El consejo de administración de la compañía ha acordado por unanimidad remitir la comunicación formal para la apertura de estas negociaciones, amparándose en el artículo 585 de la Ley Concursal.

De acuerdo con dicho precepto, cuando exista probabilidad de insolvencia o insolvencia inminente, el deudor, en este caso Bodegas Riojanas, puede informar al juzgado competente para la declaración de concurso sobre la existencia de conversaciones con sus acreedores, o sobre su intención de iniciarlas de forma inmediata, con el fin de alcanzar un plan de reestructuración que le permita superar su situación financiera.

La empresa contará ahora con un plazo mínimo de tres meses para negociar con sus principales acreedores y mantendrá su operativa habitual “con total normalidad” durante todo el procedimiento.

Bodegas Riojanas, dueña de enseñas históricas como Monte Real y Viña Albina, cerró a finales de 2024 un acuerdo de refinanciación de más de 26 millones de euros de deuda con el 99% de sus entidades financieras acreedoras.

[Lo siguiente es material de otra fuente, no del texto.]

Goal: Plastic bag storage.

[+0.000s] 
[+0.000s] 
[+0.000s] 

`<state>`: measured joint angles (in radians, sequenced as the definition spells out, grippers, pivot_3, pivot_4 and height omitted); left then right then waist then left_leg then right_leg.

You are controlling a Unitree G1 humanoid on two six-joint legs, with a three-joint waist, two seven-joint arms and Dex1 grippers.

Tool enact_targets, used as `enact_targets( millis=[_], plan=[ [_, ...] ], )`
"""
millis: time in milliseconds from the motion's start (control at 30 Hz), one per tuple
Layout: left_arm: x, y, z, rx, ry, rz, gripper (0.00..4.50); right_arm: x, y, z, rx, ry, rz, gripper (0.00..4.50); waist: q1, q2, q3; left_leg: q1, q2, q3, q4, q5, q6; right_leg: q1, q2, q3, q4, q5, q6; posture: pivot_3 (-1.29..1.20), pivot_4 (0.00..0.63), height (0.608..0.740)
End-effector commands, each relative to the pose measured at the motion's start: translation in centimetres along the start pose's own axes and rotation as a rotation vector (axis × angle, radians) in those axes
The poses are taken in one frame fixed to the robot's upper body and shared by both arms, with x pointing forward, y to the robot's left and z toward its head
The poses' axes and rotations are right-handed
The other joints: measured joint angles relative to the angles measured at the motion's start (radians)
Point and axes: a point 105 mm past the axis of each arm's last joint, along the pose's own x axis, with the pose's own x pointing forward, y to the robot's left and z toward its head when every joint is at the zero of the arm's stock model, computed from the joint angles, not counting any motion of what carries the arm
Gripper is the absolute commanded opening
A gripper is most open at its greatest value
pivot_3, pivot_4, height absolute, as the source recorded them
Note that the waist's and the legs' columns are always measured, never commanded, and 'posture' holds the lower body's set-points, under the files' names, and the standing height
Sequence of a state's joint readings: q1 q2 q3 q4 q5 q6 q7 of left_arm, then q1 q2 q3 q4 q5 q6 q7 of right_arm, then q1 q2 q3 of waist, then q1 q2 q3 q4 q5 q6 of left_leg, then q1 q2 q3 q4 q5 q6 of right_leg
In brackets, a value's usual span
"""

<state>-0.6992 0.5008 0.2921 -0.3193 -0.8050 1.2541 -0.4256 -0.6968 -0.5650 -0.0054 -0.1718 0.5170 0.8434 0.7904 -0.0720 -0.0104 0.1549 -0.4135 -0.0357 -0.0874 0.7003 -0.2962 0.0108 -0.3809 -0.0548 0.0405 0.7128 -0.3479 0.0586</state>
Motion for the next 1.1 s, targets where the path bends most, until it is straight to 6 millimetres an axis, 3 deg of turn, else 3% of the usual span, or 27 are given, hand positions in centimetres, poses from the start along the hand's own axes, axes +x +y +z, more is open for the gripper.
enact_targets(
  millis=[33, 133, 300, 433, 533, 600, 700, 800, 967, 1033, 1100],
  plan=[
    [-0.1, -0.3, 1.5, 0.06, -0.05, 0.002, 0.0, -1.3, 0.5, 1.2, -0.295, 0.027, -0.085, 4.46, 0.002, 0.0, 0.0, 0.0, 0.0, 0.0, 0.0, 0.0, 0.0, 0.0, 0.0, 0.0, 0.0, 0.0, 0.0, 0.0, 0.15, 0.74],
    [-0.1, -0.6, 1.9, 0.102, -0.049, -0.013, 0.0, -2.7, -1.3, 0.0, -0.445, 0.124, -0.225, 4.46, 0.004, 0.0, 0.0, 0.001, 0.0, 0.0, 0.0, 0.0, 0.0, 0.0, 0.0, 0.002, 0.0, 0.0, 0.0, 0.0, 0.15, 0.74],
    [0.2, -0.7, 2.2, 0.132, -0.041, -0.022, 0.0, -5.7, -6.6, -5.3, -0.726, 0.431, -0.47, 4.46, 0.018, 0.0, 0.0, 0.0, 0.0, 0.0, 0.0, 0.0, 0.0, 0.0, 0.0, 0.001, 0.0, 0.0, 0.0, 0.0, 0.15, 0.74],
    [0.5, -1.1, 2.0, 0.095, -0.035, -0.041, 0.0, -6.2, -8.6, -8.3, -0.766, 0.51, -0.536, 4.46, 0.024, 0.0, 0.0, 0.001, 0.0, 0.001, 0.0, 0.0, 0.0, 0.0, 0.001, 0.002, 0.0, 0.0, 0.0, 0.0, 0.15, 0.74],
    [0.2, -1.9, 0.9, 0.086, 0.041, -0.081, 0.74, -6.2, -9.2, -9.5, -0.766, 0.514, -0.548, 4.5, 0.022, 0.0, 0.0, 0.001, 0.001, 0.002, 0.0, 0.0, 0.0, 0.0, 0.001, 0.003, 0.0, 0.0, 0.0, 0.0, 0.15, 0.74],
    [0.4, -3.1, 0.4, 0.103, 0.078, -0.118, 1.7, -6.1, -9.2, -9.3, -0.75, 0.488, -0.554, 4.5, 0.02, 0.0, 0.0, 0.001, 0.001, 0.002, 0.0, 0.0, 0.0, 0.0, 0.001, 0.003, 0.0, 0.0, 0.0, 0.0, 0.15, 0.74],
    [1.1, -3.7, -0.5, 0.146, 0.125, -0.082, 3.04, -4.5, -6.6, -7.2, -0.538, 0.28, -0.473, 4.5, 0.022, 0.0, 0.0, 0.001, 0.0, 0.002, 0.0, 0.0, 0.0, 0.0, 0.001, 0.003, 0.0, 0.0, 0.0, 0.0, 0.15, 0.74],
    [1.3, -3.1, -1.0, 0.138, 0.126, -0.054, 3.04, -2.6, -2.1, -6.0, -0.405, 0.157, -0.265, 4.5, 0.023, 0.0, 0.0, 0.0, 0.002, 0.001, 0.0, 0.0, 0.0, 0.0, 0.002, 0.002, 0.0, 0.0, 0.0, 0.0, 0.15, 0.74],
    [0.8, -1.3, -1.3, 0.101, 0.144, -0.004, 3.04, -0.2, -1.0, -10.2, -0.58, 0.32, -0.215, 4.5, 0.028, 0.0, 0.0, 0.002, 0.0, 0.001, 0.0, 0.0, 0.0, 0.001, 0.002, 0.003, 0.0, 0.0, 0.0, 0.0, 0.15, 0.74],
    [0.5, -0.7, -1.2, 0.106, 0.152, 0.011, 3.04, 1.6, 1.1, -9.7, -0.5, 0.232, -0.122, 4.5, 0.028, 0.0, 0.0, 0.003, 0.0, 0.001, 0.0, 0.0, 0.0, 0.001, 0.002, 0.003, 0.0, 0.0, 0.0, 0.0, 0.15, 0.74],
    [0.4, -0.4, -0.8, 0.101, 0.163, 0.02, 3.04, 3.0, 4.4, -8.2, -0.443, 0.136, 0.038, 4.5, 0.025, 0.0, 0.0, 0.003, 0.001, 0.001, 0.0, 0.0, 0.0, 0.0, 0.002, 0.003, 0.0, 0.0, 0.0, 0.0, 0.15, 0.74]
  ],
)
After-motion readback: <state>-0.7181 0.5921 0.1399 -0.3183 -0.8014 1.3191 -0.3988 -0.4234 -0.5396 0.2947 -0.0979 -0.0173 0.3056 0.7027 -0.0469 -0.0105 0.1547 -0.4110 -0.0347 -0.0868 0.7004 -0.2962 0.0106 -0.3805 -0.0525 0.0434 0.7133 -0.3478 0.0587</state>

En noviembre pasado, la sociedad aprobó una ampliación de capital de hasta 8 millones de euros con el propósito de reforzar sus recursos propios y recortar su endeudamiento.

Asimismo, Bodegas Riojanas pactó con las organizaciones sindicales la aplicación, desde este mes de febrero, de un expediente de regulación temporal de empleo (ERTE) de cuatro meses que afectará a cerca de 70 trabajadores de la plantilla, motivado por la caída de la producción.

Con sede en Cenicero (La Rioja), la bodega registró en 2024 unas pérdidas de 1,9 millones de euros, en contraste con los beneficios de 145.000 euros obtenidos en 2023. En el primer semestre de 2025, la compañía comunicó números rojos por 129.000 euros.